I'm 20 feet in the air, straddling a plank a few inches wide, with no idea how I'm going to get down.
To my left hangs the rappelling rope that got me here. To my right is a sheer drop with only tiny footholds. My mud-covered competitors vault up and over the barricade I'm sitting on, tossing out lame encouragement clichés -- "You can do it!" and "Come on, you got this!" They climb down the wall and sprint off to the rickety elevated balance beam.
My mind spins a roulette wheel of possible outcomes. I go first to worst-case. Balance lost. Body falls. Bone breaks. Trampled by dozens of muddy feet. Ambulance scrambled. Cast affixed. Please, God, don't make it a leg.
Truth is, I'm here by choice. I agreed to this months in advance, when the reality was still off in the fuzzy distance.
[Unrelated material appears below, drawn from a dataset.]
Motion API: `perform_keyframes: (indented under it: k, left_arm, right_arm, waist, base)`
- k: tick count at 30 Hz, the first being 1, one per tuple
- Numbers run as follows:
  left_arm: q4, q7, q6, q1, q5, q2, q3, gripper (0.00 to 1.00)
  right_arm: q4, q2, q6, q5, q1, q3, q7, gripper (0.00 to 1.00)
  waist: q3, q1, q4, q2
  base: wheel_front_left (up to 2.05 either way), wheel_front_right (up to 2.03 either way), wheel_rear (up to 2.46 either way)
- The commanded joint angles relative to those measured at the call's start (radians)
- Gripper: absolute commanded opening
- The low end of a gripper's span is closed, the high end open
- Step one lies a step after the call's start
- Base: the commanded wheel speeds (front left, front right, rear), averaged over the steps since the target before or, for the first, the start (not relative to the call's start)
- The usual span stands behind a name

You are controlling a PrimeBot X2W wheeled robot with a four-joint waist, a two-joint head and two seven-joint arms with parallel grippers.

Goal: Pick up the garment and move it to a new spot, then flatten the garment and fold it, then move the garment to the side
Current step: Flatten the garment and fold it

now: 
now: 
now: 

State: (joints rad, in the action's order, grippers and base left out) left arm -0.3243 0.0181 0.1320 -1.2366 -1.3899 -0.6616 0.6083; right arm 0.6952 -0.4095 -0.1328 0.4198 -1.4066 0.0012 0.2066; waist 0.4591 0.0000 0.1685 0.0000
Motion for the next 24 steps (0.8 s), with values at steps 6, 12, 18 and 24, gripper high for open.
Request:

"Have you heard about this thing called the Warrior Dash?" asked my husband Jesse one night, scanning through emails in bed. "I think I'm going to do it."
He ran down the details. A 3 1/2-mile race punctuated by a dozen potentially life-threatening obstacles. The course description read like a Wheel of Fortune booby prize: Heeeere's your chance to jump over fire! Army-crawl through mud with barbed wire overhead! Climb over junked cars! Scale a 20-foot-high barricade with no hope of coming down!
"Sounds fun," I said. "Let's do it."
That's how I find myself in the woods of Logan, Ohio, one of a few hundred bodies pressing toward the Warrior Dash starting line. This weekend, thousands will run in staggered heats, many crazily clad in prom dresses, kilts and Halloween costumes. In my heat, there's a bunch of dudes running in tighty-whities, and a shirtless, 6-foot-5 African-American guy, all lean muscle and gleaming shaved head, wearing a pink tutu.
The Warrior Dash, the 3-year-old creation of Chicago-based marketer Red Frog Events, is among the many "obstacle mud run" events springing up across the country, inspired in part by reality shows such as The Amazing Race. Its brothers-in-grime include Muddy Buddy and The Original Mud Run, plus more grueling events such as The Spartan Death Race. About 700,000 participated in Warrior Dashes last year, and this year's lineup includes 50-plus races, including two in Ohio, in June and August.
We sign a waiver and agree to rules ranging from the obvious ("I assume all risks associated with competing in Warrior Dash") to the gross ("urinating or defecating on or anywhere near the course is strictly prohibited") to the wait, what? ("I assume risk of wild animals and insects that may be present on the course").
Adrenaline-fueled college guys are running, anticipating the turkey legs, beer and free faux-fur Viking helmet at the open-field concert afterward. But women like me also drive the race's popularity — mid-30s, couple of kids, straight out of the suburbs. Like them, I'll choose the elliptical in an air-conditioned gym over a road race most any day.
I pick up milk at Heinen's on the way home. I take my boys to baseball practice. I live a safe and sterile suburban existence.
Too safe. Too sterile.
I say I am a seeker of adventure, but my definition of adventure has withered. I was the kid rules couldn't confine, whose eye could never resist something shiny. Domesticity has left that girl sorely neglected. Suburban life has a way of gluing my feet to defined paths. I do what's right. What's expected. What's normal. What's safe.
Not today. The whoosh! of monster-truck-style flames signals the start, and I take off feeling like an escaped veal calf. I trudge through a pond booby-trapped with submerged logs. I crawl alongside packs of bodies through a wooden tunnel lined in blackout tarp. I leap over automotive carcasses.
But atop that 20-foot Great Warrior Wall, the craziness of what I'm doing smacks me upside the head. Fear glues me there. I become the 13th obstacle everyone must avoid.
Then, among the racers leaping past, I notice women just like me, also here to burst their suburban safety bubbles. They inspire me.
I start with tiny movements. One foot over for a toehold on the wall's first notch. Firm handgrip to shift my weight — slowly, carefully — to get that other leg up and around.
I'm headed down. I'm on the ground. I did it.
Dissolved fear becomes fuel. I take the balancing beams at a near-sprint. I jump over fire without hesitation. I dive enthusiastically under the barbed wire and pull myself by the forearms through the mud pit. I cross the finish line, the cameras pop, and I'm smiling, my face the only part of me not coated in mud.
I know it's just a silly race, not a climb up K2. The trash-talking folks behind Tough Mudder (10 to 12 miles, with 25 obstacles designed by British Special Forces) have even called the Warrior Dash "a lame-ass mud run."
Not to me. Today, I climbed a 20-foot wall and lived to tell. I stepped out of the subdivision and into the mud. I got myself dirty, and that's exactly what I was hoping for.